Dataset excerpt:

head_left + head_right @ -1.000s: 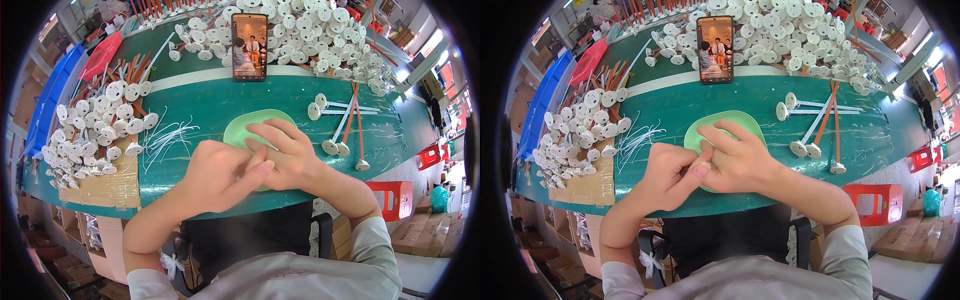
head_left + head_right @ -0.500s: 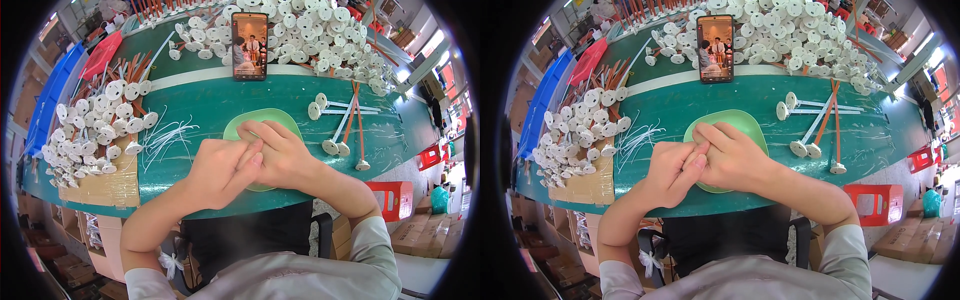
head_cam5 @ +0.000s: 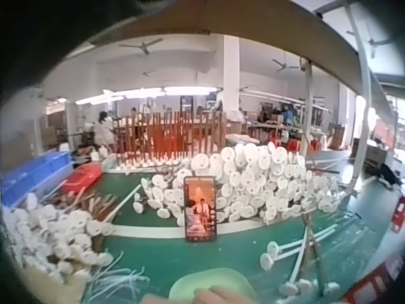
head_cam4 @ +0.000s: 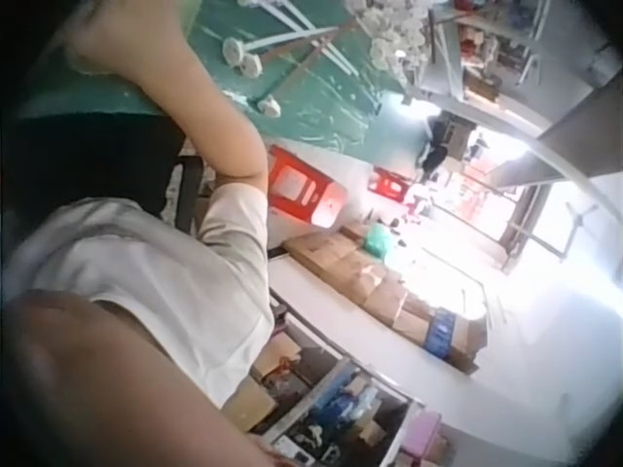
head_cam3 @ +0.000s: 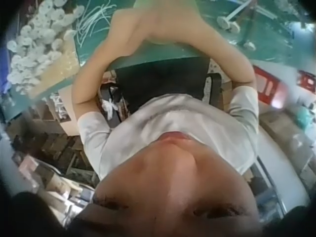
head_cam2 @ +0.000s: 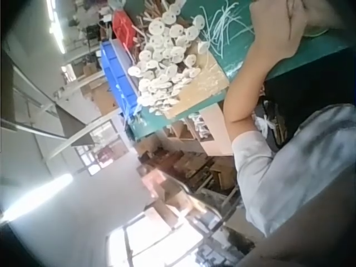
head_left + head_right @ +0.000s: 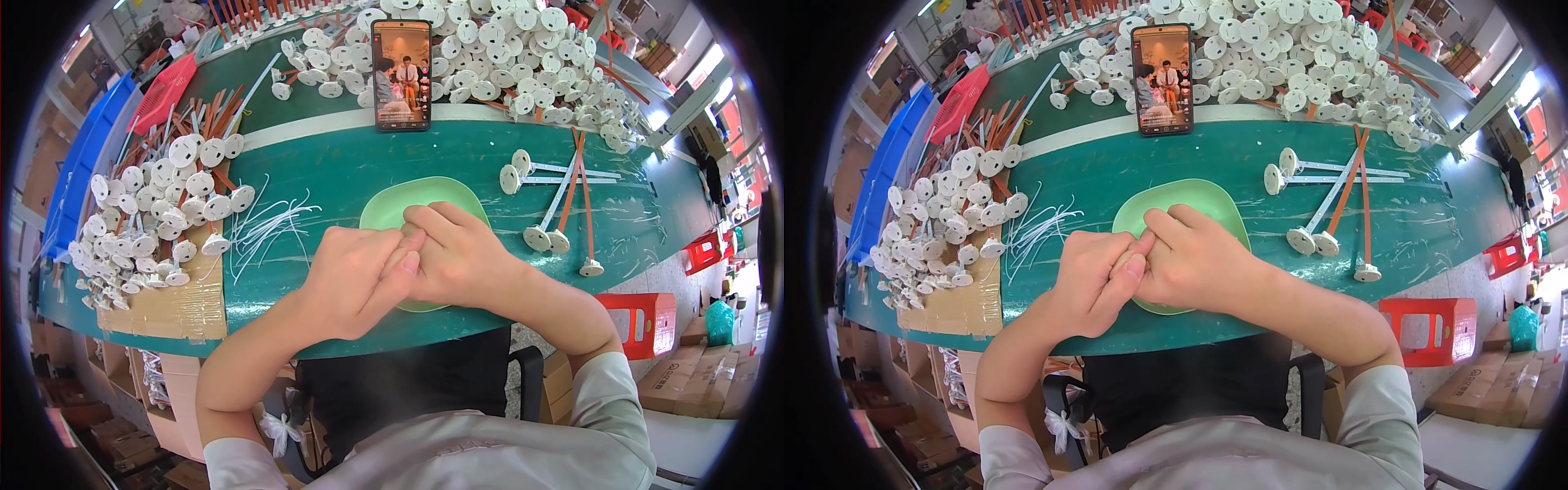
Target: Manually attaching plastic mounting components to LED light strips on an assembly line.
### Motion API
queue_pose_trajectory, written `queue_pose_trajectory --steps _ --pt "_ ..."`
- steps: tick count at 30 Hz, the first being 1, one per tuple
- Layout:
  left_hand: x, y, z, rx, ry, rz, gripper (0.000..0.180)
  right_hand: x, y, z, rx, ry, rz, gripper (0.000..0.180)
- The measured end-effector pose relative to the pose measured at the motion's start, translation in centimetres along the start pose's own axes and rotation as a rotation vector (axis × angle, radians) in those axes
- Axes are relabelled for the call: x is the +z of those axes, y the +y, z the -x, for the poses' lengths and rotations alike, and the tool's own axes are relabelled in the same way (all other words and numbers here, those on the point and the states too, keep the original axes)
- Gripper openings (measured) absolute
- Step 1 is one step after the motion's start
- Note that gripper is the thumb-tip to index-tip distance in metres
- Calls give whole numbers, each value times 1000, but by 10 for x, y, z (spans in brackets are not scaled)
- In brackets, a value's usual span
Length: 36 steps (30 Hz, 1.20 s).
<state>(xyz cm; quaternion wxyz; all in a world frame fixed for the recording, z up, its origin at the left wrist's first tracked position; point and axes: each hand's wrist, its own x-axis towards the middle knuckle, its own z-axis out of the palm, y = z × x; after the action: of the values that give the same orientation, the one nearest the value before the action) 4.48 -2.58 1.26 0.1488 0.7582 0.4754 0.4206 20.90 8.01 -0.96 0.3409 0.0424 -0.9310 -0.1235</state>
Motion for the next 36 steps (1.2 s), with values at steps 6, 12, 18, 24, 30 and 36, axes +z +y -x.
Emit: queue_pose_trajectory --steps 6,12,18,24,30,36 --pt "1 -1 1 20 14 4 21 -1 0 -1 3 8 -1 30" --pt "1 -2 1 22 9 -14 22 -1 -1 -1 10 2 -15 31" --pt "3 -2 1 26 26 -6 23 -4 0 -1 2 -22 -5 30" --pt "0 3 -2 -12 53 57 25 -5 5 -1 36 19 -69 29" --pt "4 -1 1 -6 133 204 34 -8 5 -2 65 18 -57 36" --pt "4 -1 1 -4 180 225 33 -2 5 -1 64 39 -19 48"
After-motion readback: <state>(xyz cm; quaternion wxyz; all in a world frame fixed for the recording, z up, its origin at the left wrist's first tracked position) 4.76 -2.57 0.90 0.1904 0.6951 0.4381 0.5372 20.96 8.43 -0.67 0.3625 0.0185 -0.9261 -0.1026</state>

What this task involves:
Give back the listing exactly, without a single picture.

Result below:
head_left + head_right @ -1.000s: 
head_left + head_right @ -0.500s: 
head_cam5 @ +0.000s: 
head_cam4 @ +0.000s: 
head_cam3 @ +0.000s: 
head_cam2 @ +0.000s: 
head_left + head_right @ +0.000s: 
Target: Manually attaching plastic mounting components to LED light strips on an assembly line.
### Motion API
queue_pose_trajectory, written `queue_pose_trajectory --steps _ --pt "_ ..."`
- steps: tick count at 30 Hz, the first being 1, one per tuple
- Layout:
  left_hand: x, y, z, rx, ry, rz, gripper (0.000..0.180)
  right_hand: x, y, z, rx, ry, rz, gripper (0.000..0.180)
- The measured end-effector pose relative to the pose measured at the motion's start, translation in centimetres along the start pose's own axes and rotation as a rotation vector (axis × angle, radians) in those axes
- Axes are relabelled for the call: x is the +z of those axes, y the +y, z the -x, for the poses' lengths and rotations alike, and the tool's own axes are relabelled in the same way (all other words and numbers here, those on the point and the states too, keep the original axes)
- Gripper openings (measured) absolute
- Step 1 is one step after the motion's start
- Note that gripper is the thumb-tip to index-tip distance in metres
- Calls give whole numbers, each value times 1000, but by 10 for x, y, z (spans in brackets are not scaled)
- In brackets, a value's usual span
Length: 36 steps (30 Hz, 1.20 s).
<state>(xyz cm; quaternion wxyz; all in a world frame fixed for the recording, z up, its origin at the left wrist's first tracked position; point and axes: each hand's wrist, its own x-axis towards the middle knuckle, its own z-axis out of the palm, y = z × x; after the action: of the values that give the same orientation, the one nearest the value before the action) 4.48 -2.58 1.26 0.1488 0.7582 0.4754 0.4206 20.90 8.01 -0.96 0.3409 0.0424 -0.9310 -0.1235</state>
Motion for the next 36 steps (1.2 s), with values at steps 6, 12, 18, 24, 30 and 36, axes +z +y -x.
Emit: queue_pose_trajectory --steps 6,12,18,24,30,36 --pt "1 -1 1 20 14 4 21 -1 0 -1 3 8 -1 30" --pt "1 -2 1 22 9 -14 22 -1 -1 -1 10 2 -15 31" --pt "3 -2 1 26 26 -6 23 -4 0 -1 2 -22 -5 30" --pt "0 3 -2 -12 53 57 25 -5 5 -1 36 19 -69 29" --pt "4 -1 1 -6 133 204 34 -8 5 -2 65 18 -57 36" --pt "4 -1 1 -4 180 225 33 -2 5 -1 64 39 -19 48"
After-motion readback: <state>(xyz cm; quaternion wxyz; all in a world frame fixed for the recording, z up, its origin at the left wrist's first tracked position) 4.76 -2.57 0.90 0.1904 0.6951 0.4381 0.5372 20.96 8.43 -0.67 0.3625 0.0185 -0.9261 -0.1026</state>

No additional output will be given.